§ **DATASET EXCERPT**
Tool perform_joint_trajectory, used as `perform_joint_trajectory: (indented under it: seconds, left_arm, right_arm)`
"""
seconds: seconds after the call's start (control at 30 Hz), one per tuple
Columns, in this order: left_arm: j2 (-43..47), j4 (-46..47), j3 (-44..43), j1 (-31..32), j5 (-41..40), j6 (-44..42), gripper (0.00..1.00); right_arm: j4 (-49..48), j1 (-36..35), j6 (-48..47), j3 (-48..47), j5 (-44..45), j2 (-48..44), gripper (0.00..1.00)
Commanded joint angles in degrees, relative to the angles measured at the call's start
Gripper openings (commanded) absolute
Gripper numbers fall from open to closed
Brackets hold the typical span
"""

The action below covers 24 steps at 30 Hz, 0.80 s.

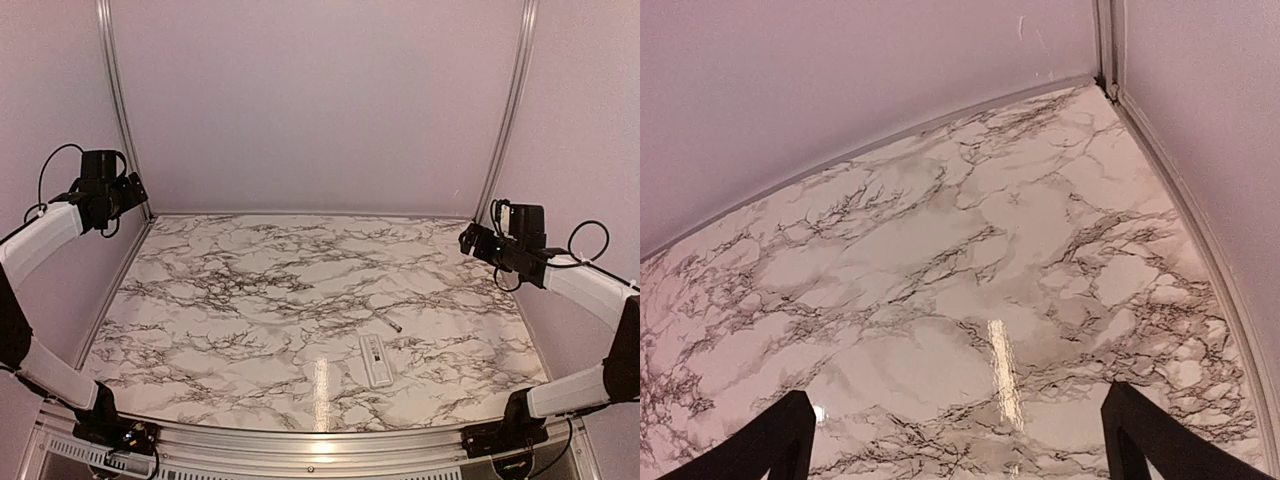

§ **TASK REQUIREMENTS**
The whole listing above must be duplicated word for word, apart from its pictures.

§ **RESULT FOR THIS EXERCISE**
Tool perform_joint_trajectory, used as `perform_joint_trajectory: (indented under it: seconds, left_arm, right_arm)`
"""
seconds: seconds after the call's start (control at 30 Hz), one per tuple
Columns, in this order: left_arm: j2 (-43..47), j4 (-46..47), j3 (-44..43), j1 (-31..32), j5 (-41..40), j6 (-44..42), gripper (0.00..1.00); right_arm: j4 (-49..48), j1 (-36..35), j6 (-48..47), j3 (-48..47), j5 (-44..45), j2 (-48..44), gripper (0.00..1.00)
Commanded joint angles in degrees, relative to the angles measured at the call's start
Gripper openings (commanded) absolute
Gripper numbers fall from open to closed
Brackets hold the typical span
"""

The action below covers 24 steps at 30 Hz, 0.80 s.

No more output will be produced for this exercise.